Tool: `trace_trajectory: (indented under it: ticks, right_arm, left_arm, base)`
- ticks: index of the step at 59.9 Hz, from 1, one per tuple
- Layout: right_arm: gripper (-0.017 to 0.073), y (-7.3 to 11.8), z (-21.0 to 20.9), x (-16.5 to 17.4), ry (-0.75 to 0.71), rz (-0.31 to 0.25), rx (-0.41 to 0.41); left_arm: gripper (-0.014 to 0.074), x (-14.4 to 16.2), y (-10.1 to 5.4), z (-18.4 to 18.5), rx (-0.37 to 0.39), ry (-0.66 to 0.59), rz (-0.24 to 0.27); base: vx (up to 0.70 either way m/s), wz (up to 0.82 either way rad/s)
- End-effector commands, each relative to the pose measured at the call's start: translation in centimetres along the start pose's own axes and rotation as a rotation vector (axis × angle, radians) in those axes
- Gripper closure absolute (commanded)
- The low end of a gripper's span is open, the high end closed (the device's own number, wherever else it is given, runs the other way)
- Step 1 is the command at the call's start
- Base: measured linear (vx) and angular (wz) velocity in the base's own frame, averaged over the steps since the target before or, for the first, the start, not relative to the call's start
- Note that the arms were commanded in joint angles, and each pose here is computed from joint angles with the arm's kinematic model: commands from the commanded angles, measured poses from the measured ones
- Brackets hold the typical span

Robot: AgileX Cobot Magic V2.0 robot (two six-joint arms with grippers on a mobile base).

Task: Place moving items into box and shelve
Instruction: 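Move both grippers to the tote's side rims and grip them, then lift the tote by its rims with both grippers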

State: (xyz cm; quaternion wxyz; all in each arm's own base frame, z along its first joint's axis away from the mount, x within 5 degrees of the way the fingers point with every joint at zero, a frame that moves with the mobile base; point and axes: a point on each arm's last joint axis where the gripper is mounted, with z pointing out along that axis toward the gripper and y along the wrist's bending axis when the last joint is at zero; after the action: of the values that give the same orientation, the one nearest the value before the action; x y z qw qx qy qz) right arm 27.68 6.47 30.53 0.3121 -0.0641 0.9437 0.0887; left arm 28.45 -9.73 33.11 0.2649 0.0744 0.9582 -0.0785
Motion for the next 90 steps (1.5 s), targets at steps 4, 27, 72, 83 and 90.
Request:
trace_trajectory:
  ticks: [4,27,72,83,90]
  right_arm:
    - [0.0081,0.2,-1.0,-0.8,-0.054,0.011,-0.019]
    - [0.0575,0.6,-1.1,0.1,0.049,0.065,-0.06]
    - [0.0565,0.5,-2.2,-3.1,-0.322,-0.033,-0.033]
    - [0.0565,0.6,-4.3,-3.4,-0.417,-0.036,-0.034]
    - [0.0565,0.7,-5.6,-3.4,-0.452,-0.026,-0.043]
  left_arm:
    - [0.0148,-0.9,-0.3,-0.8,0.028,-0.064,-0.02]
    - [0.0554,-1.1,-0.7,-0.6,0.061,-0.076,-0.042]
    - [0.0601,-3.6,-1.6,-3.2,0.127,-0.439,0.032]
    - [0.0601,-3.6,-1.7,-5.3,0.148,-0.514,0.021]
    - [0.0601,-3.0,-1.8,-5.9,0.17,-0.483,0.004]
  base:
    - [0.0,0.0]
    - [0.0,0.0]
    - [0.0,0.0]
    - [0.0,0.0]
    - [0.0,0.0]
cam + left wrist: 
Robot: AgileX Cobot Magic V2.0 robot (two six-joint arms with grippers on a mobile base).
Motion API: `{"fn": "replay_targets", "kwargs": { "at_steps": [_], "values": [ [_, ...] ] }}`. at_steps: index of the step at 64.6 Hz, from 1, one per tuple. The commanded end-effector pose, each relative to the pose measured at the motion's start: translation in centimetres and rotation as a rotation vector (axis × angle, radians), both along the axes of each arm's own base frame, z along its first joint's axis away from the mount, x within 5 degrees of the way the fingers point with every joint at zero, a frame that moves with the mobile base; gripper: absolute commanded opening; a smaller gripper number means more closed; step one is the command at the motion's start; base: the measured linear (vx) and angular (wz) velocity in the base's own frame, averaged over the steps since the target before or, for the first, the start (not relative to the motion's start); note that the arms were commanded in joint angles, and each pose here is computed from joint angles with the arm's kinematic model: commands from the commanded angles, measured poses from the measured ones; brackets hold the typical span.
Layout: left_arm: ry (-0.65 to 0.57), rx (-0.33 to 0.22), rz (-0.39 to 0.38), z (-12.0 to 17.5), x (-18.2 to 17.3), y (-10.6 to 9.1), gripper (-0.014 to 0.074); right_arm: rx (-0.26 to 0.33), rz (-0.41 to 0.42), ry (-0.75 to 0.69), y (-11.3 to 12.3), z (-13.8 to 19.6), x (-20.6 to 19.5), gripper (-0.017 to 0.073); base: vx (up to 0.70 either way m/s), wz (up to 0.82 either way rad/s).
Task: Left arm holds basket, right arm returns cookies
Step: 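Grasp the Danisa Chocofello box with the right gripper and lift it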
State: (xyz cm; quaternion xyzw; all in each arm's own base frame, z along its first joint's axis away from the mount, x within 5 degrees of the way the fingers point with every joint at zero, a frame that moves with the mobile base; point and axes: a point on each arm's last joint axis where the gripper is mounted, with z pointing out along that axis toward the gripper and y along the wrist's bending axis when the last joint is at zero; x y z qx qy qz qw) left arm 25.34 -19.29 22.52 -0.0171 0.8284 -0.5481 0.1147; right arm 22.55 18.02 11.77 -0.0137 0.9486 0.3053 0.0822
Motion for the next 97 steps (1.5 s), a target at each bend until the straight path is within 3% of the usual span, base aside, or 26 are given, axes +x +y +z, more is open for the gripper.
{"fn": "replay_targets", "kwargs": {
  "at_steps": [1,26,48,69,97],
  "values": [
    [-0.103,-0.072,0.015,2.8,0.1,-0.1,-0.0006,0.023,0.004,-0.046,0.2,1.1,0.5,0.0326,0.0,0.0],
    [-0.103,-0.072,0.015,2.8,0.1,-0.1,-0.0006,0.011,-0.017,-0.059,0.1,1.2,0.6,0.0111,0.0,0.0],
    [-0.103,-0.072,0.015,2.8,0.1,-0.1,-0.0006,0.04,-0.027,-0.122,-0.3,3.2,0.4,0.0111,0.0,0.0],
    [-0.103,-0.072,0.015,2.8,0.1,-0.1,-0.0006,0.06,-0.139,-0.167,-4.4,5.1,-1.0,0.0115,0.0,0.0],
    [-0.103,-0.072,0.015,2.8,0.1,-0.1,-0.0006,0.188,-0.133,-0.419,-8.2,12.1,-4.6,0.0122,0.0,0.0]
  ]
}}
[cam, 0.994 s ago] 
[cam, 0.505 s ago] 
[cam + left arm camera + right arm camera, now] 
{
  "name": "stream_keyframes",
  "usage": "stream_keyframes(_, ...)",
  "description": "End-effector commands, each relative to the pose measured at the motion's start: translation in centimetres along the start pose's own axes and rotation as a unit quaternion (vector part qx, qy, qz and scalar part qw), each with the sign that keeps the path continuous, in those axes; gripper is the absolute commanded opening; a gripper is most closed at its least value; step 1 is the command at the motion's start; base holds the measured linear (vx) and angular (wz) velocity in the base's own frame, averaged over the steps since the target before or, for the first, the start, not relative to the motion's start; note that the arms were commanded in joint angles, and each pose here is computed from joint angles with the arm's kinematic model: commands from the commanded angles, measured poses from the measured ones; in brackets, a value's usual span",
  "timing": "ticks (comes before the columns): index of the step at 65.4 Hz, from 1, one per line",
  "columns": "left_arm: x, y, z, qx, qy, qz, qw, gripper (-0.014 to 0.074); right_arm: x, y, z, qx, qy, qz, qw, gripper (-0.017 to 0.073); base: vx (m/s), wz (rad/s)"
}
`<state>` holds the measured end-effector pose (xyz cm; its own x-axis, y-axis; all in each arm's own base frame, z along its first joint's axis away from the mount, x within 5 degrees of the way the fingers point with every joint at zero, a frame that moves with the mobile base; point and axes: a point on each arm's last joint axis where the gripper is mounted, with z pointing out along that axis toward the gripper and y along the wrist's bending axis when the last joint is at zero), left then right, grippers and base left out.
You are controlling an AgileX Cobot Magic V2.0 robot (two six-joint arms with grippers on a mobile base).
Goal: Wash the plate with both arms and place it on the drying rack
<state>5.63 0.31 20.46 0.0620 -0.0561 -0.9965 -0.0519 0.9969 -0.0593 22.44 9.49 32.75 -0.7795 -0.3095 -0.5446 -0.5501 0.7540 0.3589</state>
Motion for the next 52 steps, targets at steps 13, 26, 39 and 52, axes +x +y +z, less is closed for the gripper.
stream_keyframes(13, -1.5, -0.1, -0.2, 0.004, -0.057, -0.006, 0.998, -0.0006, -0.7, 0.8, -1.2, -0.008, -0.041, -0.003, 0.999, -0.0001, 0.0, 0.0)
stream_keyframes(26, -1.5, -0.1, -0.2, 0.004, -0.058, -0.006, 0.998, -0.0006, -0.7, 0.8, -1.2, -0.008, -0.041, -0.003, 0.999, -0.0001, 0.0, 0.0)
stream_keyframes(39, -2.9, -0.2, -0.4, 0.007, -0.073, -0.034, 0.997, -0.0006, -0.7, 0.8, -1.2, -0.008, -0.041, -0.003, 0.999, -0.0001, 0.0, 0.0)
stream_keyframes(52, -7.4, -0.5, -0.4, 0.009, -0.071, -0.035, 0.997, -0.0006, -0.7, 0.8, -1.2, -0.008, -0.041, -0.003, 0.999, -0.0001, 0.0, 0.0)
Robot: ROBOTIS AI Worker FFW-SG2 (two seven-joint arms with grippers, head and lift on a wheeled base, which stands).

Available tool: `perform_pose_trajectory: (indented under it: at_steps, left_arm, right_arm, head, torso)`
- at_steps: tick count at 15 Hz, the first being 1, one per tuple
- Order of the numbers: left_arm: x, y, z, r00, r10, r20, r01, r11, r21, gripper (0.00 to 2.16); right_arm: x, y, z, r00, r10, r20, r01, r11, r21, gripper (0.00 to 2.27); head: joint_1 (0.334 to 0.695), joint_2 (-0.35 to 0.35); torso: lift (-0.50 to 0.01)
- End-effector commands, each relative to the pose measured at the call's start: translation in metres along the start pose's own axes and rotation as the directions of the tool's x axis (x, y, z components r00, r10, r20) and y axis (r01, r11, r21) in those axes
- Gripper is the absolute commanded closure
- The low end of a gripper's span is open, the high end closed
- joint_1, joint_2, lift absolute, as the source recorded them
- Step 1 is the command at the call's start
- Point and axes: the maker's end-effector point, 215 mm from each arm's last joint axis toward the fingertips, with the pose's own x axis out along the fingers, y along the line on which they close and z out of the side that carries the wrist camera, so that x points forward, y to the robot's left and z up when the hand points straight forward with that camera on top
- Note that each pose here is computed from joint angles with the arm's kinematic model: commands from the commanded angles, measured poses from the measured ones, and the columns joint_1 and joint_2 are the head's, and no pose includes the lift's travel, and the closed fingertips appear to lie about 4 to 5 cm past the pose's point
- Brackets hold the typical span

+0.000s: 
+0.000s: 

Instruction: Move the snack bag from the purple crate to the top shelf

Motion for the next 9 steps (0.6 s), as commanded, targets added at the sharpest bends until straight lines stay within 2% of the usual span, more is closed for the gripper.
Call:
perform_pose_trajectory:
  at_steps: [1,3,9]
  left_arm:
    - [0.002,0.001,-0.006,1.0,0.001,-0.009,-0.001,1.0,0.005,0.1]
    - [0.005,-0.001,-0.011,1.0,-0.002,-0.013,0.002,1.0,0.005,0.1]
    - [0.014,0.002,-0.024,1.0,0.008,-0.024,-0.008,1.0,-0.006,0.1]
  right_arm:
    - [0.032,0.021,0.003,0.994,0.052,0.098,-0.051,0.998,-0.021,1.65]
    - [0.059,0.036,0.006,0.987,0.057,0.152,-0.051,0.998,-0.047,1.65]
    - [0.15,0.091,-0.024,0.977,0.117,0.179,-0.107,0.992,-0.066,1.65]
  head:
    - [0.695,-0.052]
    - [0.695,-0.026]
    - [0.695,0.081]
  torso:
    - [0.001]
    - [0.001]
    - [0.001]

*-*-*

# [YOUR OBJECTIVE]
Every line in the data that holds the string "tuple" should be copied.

# [OUTPUT BELOW]
- ticks: index of the step at 59.9 Hz, from 1, one per tuple
Motion API: `{"fn": "replay_targets", "kwargs": { "at_steps": [_], "values": [ [_, ...] ] }}`. at_steps: index of the step at 64.6 Hz, from 1, one per tuple. The commanded end-effector pose, each relative to the pose measured at the motion's start: translation in centimetres and rotation as a rotation vector (axis × angle, radians), both along the axes of each arm's own base frame, z along its first joint's axis away from the mount, x within 5 degrees of the way the fingers point with every joint at zero, a frame that moves with the mobile base; gripper: absolute commanded opening; a smaller gripper number means more closed; step one is the command at the motion's start; base: the measured linear (vx) and angular (wz) velocity in the base's own frame, averaged over the steps since the target before or, for the first, the start (not relative to the motion's start); note that the arms were commanded in joint angles, and each pose here is computed from joint angles with the arm's kinematic model: commands from the commanded angles, measured poses from the measured ones; brackets hold the typical span.
- at_steps: tick count at 15 Hz, the first being 1, one per tuple

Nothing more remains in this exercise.